» **ASSIGNMENT**: The copy you give must match the lines from the top of the data through the line containing "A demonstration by" exactly, and it must hold no pictures.

» **Items listed in a dataset**:
::::::::::
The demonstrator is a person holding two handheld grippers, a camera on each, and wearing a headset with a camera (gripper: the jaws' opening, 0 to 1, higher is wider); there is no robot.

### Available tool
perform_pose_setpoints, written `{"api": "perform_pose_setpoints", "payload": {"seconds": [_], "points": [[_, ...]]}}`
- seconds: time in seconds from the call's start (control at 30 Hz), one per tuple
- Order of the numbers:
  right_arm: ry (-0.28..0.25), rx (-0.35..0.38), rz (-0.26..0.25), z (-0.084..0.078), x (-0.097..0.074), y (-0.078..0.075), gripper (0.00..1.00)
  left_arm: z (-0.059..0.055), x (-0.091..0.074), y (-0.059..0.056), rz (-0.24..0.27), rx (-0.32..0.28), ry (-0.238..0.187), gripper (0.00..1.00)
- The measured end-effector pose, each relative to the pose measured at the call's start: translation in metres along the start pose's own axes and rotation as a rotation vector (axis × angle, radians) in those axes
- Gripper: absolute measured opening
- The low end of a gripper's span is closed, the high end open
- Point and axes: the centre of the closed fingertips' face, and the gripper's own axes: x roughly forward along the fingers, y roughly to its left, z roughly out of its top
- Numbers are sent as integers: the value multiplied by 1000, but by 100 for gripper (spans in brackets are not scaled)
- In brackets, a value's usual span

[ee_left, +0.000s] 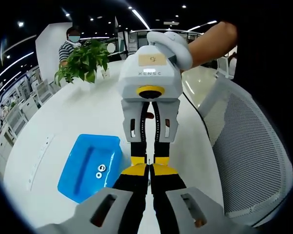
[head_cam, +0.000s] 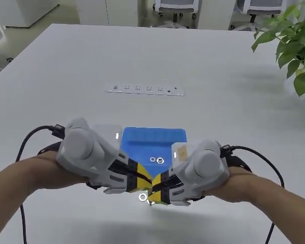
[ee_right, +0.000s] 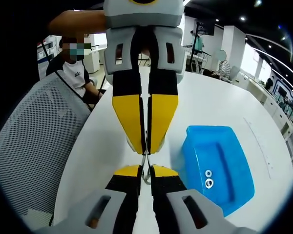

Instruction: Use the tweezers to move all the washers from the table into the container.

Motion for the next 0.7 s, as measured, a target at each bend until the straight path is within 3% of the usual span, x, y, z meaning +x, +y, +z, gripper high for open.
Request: {"api": "perform_pose_setpoints", "payload": {"seconds": [0.7], "points": [[4,-15,-2,0,-2,1,7,2,-1,-1,26,-24,-20,6]]}}
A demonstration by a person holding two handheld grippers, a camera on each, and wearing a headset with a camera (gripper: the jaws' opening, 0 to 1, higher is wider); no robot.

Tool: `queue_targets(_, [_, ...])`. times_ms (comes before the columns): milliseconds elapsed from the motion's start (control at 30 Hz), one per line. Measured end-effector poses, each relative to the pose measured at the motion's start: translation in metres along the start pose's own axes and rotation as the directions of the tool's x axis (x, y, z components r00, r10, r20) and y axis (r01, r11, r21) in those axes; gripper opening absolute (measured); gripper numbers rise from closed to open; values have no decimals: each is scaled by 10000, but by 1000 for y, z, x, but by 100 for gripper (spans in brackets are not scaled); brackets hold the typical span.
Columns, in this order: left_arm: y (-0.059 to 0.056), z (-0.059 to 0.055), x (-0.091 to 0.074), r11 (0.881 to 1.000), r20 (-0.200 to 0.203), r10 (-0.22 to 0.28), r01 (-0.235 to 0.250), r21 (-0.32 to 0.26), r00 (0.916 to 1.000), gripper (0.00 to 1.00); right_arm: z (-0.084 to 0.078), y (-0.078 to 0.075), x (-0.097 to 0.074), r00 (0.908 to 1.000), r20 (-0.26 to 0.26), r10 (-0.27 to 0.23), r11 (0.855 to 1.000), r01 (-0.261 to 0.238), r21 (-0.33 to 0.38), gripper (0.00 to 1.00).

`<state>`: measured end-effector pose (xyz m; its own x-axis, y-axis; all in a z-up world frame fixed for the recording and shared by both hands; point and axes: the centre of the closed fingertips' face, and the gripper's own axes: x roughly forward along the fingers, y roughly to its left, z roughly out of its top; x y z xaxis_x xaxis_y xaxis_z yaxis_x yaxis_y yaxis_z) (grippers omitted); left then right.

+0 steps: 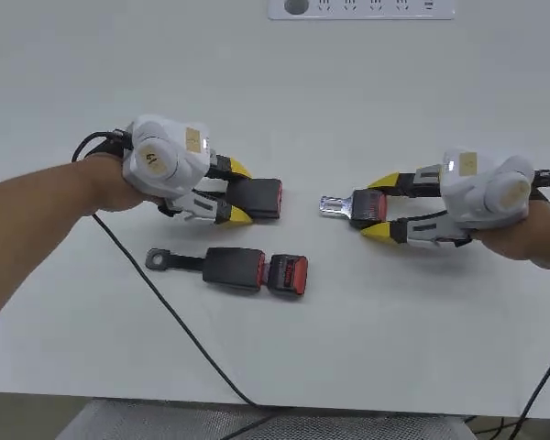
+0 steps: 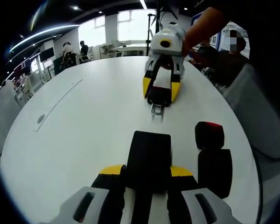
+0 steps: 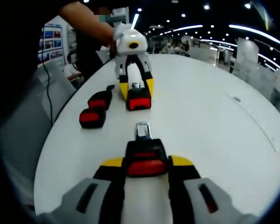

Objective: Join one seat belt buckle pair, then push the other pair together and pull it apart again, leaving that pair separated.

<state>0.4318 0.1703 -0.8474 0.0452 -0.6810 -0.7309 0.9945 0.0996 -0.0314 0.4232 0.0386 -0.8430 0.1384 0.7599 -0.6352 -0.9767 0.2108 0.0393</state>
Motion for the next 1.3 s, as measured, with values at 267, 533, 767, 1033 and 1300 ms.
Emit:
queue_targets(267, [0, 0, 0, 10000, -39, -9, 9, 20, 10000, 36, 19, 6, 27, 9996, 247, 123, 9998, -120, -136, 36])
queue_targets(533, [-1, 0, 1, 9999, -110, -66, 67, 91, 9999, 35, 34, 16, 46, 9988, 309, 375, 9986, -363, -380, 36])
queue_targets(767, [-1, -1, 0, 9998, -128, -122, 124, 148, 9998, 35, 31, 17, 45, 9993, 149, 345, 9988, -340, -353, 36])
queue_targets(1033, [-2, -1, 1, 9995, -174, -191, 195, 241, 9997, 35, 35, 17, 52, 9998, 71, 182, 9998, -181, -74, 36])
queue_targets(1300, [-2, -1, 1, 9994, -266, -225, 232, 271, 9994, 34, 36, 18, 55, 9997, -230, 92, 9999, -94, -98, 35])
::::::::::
» **RESULT FOR THIS EXERCISE**:
The demonstrator is a person holding two handheld grippers, a camera on each, and wearing a headset with a camera (gripper: the jaws' opening, 0 to 1, higher is wider); there is no robot.

### Available tool
perform_pose_setpoints, written `{"api": "perform_pose_setpoints", "payload": {"seconds": [_], "points": [[_, ...]]}}`
- seconds: time in seconds from the call's start (control at 30 Hz), one per tuple
- Order of the numbers:
  right_arm: ry (-0.28..0.25), rx (-0.35..0.38), rz (-0.26..0.25), z (-0.084..0.078), x (-0.097..0.074), y (-0.078..0.075), gripper (0.00..1.00)
  left_arm: z (-0.059..0.055), x (-0.091..0.074), y (-0.059..0.056), rz (-0.24..0.27), rx (-0.32..0.28), ry (-0.238..0.187), gripper (0.00..1.00)
- The measured end-effector pose, each relative to the pose measured at the call's start: translation in metres along the start pose's own axes and rotation as a rotation vector (axis × angle, radians) in those axes
- Gripper: absolute measured opening
- The low end of a gripper's span is closed, the high end open
- Point and axes: the centre of the closed fingertips' face, and the gripper's own axes: x roughly forward along the fingers, y roughly to its left, z roughly out of its top
- Numbers are sent as integers: the value multiplied by 1000, but by 100 for gripper (spans in brackets are not scaled)
- In brackets, a value's usual span

[ee_left, +0.000s] 
[head_cam, +0.000s] 
[ee_right, +0.000s] 

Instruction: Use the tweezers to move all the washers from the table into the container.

Motion for the next 0.7 s, as measured, a target at each bend until the straight path is within 3% of the usual span, x, y, z meaning +x, +y, +z, gripper high for open.
Request: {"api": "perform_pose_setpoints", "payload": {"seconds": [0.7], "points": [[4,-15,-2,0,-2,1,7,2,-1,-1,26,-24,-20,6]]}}
A demonstration by a person holding two handheld grippers, a camera on each, and wearing a headset with a camera (gripper: the jaws' opening, 0 to 1, higher is wider); no robot.

The answer has been given, and the exercise is complete.